## Work required
Below are some records; output exactly the lines from the line with "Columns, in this" to the line with "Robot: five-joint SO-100", both ends kept, and nothing more.

## Working data
================
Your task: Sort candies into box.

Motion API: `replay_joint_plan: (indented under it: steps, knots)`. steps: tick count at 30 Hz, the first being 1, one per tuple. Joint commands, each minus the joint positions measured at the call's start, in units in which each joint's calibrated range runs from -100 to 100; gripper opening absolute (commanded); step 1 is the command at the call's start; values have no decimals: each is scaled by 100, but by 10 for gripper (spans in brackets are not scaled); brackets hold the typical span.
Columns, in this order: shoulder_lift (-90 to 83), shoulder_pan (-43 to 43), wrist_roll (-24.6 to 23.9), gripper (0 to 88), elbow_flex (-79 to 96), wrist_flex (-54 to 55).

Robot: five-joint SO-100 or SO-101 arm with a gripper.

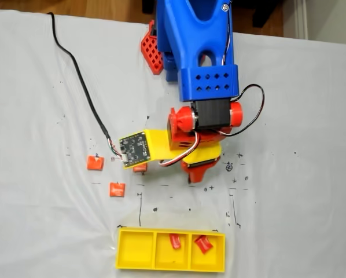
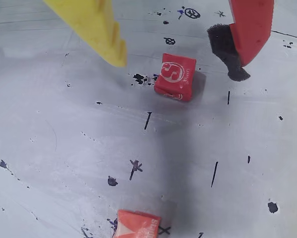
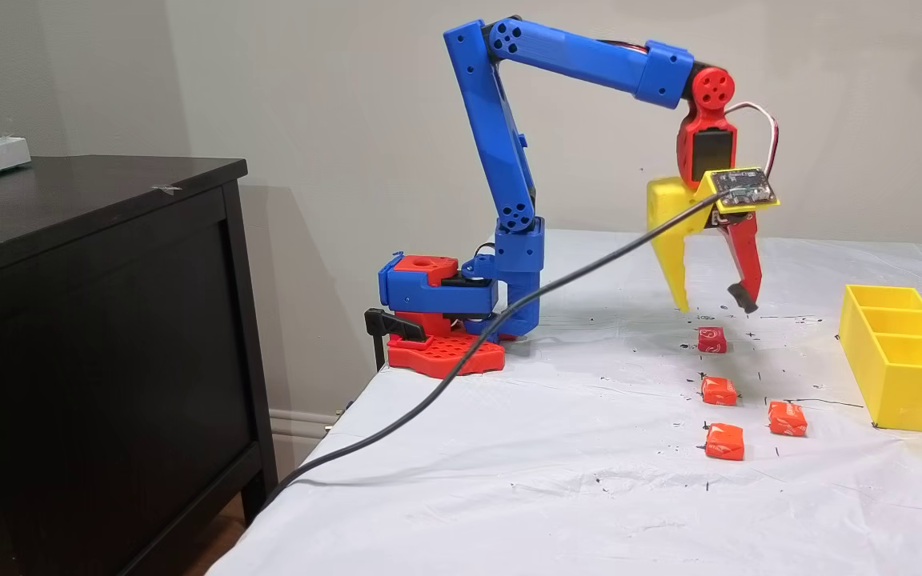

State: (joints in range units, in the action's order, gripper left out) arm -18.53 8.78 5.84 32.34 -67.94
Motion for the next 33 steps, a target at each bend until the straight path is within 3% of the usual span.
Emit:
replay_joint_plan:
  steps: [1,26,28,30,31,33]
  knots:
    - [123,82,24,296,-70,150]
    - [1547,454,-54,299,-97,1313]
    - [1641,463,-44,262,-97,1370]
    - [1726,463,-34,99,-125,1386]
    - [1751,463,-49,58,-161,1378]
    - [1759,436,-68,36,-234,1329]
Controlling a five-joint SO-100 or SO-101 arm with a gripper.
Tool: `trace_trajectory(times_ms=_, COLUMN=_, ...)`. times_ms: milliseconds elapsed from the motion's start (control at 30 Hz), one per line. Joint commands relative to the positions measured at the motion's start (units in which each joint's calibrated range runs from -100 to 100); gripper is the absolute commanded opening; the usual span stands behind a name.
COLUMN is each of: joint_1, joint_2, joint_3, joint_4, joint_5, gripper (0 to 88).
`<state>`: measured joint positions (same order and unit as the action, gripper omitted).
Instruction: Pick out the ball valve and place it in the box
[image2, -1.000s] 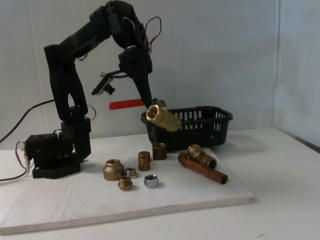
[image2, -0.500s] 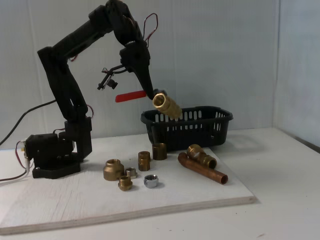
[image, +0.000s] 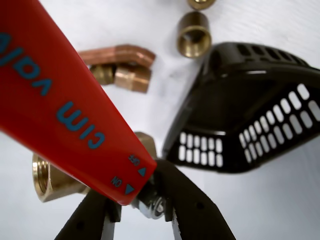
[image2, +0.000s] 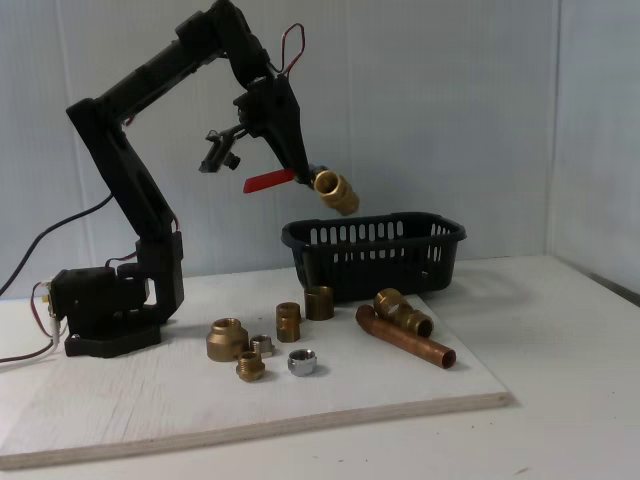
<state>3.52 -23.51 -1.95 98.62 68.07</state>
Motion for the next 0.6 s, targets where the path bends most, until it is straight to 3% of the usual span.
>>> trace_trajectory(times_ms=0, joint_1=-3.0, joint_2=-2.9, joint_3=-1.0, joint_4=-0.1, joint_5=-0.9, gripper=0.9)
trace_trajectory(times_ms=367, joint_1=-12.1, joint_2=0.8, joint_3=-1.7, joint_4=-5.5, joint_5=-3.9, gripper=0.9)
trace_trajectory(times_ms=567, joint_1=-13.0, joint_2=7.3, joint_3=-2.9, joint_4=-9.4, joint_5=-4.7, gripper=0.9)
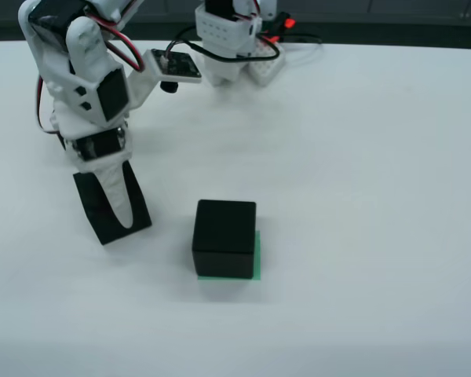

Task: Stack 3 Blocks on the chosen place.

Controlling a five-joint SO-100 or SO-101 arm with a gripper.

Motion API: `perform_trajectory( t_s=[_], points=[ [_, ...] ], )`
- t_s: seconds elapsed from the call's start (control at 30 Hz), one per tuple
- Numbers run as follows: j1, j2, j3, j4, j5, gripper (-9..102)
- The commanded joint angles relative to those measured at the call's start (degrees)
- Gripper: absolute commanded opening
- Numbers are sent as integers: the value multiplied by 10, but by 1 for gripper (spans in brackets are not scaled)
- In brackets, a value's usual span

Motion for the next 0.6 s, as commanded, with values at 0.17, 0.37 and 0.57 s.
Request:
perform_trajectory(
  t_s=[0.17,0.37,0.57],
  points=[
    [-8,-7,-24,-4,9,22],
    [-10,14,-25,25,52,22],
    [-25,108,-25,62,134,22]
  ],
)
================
## Answer for this exercise
Columns, in this order: shoulder_lift (-90 to 83), shoulder_pan (-43 to 43), wrist_roll (-24.6 to 23.9), gripper (0 to 88), elbow_flex (-79 to 96), wrist_flex (-54 to 55).

Robot: five-joint SO-100 or SO-101 arm with a gripper.

There's no more to this exercise.